- The Washington Times - Friday, March 17, 2000

What's wrong with this picture? U.S. consumers are facing some of the biggest gas-price hikes in decades, increases that don't stop at the pump but ripple through the economy in the form of higher charges for food and other consumer goods. Meanwhile, the U.S. government is literally standing on the equivalent of billions of barrels of so-far untapped oil in Alaska that could provide them a measure of relief. Worse, if the Clinton administration has its way, no one ever will tap it, either.

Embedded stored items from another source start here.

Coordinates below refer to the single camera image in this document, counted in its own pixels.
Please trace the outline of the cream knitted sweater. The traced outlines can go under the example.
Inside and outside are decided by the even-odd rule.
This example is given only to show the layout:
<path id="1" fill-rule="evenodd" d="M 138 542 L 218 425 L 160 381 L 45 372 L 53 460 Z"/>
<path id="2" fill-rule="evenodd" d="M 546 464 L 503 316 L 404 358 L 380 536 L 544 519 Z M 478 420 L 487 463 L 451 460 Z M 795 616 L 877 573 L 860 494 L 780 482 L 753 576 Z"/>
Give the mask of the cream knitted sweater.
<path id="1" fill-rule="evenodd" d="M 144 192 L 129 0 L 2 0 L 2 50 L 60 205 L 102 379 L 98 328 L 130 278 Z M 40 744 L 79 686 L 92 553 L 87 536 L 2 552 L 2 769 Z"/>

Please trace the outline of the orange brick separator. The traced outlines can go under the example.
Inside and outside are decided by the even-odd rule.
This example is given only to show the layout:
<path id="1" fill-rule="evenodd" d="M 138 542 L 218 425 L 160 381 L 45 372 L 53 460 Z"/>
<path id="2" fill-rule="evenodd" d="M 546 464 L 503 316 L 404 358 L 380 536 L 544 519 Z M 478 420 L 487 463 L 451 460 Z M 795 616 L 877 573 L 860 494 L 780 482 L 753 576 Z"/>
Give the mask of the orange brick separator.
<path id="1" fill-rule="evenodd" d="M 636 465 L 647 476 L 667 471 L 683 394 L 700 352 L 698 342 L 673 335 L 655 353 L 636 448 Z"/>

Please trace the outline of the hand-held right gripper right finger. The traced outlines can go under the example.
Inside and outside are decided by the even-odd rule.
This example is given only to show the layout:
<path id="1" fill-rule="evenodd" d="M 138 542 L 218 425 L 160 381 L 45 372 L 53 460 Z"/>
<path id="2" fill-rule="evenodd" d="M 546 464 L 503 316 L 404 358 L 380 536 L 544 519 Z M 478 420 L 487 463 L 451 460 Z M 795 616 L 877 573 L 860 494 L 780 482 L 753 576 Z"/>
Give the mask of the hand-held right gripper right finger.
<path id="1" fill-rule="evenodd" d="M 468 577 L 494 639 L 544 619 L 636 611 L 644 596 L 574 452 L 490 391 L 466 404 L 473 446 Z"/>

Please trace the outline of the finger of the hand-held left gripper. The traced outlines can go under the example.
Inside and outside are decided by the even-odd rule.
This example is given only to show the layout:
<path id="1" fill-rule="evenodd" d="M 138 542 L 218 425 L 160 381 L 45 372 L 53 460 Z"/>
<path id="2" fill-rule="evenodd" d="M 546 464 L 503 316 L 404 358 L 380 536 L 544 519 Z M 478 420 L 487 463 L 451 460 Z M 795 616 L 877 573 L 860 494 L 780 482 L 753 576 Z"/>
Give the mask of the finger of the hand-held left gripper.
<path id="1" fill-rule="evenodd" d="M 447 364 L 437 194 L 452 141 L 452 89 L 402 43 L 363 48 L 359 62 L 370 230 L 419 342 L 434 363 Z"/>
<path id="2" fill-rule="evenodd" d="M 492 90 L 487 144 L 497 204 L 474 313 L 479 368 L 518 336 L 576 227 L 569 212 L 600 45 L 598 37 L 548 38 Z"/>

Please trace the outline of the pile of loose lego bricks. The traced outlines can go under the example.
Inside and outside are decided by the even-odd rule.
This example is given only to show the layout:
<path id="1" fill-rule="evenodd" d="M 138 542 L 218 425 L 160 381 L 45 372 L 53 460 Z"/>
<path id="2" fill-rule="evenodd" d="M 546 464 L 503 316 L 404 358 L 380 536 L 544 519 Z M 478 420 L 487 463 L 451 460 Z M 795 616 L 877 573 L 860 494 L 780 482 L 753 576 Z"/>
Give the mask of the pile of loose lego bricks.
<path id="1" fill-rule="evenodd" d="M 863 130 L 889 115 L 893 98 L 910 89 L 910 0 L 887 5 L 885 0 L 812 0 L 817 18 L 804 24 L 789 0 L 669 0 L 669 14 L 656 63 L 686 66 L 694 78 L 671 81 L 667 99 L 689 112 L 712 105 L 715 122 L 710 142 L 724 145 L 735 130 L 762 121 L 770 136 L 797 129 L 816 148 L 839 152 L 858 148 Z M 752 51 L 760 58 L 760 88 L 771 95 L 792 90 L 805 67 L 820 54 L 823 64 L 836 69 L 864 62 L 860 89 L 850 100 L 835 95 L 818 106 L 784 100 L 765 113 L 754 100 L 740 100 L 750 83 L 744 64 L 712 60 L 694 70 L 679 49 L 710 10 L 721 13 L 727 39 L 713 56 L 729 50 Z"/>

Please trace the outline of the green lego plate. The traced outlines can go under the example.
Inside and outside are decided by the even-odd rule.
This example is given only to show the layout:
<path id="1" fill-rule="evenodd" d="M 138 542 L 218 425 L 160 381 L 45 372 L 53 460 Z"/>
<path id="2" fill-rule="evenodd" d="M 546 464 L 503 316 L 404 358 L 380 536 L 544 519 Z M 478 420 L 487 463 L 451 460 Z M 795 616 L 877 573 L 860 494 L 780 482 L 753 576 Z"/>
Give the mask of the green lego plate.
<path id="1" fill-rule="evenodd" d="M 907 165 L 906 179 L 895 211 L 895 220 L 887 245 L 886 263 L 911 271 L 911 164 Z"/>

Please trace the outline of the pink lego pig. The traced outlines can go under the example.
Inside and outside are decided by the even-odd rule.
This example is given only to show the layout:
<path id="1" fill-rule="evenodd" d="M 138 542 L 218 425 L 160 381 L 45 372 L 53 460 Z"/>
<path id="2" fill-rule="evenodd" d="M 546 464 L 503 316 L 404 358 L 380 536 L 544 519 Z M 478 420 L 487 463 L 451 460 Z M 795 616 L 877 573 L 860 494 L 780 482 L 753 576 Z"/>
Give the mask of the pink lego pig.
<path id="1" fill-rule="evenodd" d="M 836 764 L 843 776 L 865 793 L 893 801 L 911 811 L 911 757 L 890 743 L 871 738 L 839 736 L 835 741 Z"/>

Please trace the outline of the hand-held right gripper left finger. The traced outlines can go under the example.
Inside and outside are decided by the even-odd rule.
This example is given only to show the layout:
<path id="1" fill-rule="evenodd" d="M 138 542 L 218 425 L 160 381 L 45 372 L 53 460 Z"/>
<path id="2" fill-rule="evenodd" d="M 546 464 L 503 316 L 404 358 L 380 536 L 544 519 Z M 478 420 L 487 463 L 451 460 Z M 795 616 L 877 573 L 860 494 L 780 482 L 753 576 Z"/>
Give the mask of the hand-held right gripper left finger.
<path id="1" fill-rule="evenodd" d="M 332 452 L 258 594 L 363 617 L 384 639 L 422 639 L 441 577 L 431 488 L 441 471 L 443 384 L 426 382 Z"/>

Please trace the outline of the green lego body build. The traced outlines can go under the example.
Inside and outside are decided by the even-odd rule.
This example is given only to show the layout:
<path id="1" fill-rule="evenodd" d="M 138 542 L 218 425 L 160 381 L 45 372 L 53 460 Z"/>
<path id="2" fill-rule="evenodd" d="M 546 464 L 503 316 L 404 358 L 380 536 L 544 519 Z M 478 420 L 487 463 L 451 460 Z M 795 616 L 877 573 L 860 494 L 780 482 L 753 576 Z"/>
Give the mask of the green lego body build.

The ostensible reason for blocking oil exploration and development there is environmental. When the administration vetoed legislation in 1995 that would have allowed such work on a tiny portion of the Alaska National Wildlife Refuge (ANWR), Interior Secretary Bruce Babbitt announced the administration had done so in the name of caribou, polar bears, swans, snow geese and musk oxen; any animal, in short, that might conceivably draw a breath in those barren climes and survive.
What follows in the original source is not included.